#### Directions for this task:
In the material below, find the line that contains "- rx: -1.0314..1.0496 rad" and the line that contains "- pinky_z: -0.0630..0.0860", then write out exactly those two lines and everything between them.

#### Record set:
--- START ---

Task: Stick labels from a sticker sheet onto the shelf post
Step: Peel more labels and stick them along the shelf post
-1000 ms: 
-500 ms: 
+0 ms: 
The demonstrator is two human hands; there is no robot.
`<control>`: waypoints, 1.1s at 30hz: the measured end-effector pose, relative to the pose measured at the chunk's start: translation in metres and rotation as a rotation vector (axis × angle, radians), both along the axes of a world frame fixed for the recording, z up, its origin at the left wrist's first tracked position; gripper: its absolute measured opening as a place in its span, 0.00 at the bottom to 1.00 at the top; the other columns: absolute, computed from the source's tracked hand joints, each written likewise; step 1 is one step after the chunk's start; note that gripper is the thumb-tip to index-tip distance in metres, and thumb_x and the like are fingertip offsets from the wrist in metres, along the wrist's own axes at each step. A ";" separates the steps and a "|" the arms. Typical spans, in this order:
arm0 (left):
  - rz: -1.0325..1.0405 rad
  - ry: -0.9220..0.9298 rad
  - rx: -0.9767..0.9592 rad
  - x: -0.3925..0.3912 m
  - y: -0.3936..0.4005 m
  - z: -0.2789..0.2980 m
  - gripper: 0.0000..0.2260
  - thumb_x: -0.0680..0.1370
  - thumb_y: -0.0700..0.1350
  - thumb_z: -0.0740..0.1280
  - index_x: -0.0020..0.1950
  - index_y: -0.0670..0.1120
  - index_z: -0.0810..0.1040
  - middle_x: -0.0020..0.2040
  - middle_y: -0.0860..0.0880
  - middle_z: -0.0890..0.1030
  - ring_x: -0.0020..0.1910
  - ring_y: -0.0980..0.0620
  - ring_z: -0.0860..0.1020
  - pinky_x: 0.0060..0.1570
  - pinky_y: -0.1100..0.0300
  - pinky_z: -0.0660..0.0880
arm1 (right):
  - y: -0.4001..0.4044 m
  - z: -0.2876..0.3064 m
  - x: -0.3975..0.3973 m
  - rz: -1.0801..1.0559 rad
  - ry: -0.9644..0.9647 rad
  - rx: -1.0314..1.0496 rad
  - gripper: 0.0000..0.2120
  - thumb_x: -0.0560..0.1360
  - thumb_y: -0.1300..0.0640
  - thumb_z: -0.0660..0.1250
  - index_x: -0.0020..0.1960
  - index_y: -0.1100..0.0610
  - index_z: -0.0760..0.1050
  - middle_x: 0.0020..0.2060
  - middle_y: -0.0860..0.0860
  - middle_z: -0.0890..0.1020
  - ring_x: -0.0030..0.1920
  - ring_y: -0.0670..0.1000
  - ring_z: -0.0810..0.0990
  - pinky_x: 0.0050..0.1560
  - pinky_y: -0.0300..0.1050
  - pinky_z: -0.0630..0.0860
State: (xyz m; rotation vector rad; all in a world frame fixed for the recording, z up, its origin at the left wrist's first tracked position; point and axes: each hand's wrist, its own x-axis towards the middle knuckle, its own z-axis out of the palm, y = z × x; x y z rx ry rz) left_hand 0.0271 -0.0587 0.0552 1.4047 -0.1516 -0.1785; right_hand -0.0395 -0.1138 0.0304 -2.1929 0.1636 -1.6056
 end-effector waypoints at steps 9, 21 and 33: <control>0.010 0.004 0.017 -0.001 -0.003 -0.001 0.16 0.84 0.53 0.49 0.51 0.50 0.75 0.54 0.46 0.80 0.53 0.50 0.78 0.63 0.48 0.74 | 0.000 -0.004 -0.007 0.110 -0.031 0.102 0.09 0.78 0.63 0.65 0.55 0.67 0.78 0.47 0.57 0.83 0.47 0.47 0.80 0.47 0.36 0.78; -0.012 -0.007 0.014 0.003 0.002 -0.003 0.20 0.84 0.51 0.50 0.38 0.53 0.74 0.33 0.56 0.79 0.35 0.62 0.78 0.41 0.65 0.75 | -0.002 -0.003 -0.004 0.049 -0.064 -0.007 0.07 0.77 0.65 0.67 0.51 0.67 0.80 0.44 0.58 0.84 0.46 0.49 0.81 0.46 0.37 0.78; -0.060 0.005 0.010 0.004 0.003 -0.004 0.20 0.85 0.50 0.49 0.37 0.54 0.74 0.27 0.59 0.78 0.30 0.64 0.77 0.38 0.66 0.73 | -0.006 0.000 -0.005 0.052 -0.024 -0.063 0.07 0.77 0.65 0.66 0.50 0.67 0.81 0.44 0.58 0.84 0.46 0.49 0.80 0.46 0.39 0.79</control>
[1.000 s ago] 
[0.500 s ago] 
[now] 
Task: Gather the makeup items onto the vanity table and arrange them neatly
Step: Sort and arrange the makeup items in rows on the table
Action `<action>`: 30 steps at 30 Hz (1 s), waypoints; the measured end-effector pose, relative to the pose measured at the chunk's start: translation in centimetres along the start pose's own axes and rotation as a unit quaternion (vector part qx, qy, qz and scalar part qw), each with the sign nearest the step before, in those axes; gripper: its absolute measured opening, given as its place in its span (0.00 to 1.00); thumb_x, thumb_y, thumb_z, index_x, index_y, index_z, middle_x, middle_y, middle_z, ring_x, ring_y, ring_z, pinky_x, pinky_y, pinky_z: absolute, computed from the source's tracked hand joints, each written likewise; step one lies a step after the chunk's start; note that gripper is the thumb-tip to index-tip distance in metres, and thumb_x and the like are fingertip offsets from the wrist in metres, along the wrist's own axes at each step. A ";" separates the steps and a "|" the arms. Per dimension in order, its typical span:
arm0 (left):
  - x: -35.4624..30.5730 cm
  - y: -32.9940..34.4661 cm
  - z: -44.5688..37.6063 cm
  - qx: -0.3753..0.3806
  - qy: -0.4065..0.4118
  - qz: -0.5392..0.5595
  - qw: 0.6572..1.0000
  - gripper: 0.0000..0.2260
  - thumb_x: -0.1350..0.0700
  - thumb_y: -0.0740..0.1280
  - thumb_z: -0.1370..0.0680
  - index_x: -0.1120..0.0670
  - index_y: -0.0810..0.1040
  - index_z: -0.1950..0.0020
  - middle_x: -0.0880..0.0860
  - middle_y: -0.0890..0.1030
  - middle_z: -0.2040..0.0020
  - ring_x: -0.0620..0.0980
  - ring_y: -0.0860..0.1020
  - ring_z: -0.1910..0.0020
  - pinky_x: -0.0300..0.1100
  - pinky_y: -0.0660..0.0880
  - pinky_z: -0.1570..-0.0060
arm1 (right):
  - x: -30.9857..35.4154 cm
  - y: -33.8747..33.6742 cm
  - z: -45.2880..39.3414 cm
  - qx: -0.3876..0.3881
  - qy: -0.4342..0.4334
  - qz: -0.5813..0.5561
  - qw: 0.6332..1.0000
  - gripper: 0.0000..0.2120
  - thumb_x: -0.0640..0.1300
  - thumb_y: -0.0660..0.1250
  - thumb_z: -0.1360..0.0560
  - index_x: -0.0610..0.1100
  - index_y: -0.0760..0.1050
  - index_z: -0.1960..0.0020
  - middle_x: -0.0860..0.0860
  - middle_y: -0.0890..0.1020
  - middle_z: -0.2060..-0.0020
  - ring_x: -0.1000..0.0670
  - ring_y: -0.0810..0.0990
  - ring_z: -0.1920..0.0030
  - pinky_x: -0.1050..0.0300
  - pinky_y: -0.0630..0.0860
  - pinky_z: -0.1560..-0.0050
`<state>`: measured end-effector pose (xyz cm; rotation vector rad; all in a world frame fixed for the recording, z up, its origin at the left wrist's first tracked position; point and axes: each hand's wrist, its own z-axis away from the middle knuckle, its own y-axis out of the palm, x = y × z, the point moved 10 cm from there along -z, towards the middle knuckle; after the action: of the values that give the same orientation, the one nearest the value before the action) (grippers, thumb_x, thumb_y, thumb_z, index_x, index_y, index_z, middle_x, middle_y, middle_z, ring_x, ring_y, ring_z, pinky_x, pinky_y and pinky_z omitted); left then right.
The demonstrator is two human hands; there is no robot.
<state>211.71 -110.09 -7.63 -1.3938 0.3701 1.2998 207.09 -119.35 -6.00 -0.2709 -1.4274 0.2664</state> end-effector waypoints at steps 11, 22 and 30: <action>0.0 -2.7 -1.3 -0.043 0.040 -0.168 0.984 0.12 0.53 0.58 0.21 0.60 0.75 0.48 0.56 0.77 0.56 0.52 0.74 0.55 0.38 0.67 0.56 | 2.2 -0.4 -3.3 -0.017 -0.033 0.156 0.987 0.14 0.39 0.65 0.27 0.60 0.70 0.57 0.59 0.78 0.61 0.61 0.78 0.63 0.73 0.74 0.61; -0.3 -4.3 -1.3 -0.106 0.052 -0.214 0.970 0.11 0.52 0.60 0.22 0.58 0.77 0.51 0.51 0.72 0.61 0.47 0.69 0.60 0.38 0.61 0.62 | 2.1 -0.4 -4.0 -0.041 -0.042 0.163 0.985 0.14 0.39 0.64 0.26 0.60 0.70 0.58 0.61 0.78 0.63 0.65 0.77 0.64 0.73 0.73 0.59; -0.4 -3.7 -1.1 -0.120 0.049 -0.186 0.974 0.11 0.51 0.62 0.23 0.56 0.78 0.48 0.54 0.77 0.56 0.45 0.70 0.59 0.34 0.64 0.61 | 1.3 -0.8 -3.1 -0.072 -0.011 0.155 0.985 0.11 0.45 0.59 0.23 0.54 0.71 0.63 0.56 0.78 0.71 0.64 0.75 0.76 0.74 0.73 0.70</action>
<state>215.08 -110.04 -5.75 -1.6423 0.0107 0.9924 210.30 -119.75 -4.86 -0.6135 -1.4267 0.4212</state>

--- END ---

#### Written answer:
  - rx: -1.0314..1.0496 rad
  - gripper: 0.0000..0.2120
  - thumb_x: -0.0560..0.1360
  - thumb_y: -0.1300..0.0640
  - thumb_z: -0.0660..0.1250
  - index_x: -0.0020..0.1960
  - index_y: -0.1100..0.0610
  - index_z: -0.0760..0.1050
  - middle_x: 0.0020..0.2060
  - middle_y: -0.0860..0.0860
  - middle_z: -0.0890..0.1020
  - ring_x: -0.0030..0.1920
  - ring_y: -0.0670..0.1000
  - ring_z: -0.0810..0.0990
  - pinky_x: 0.0050..0.1560
  - pinky_y: -0.0300..0.1050
  - pinky_z: -0.0630..0.0860

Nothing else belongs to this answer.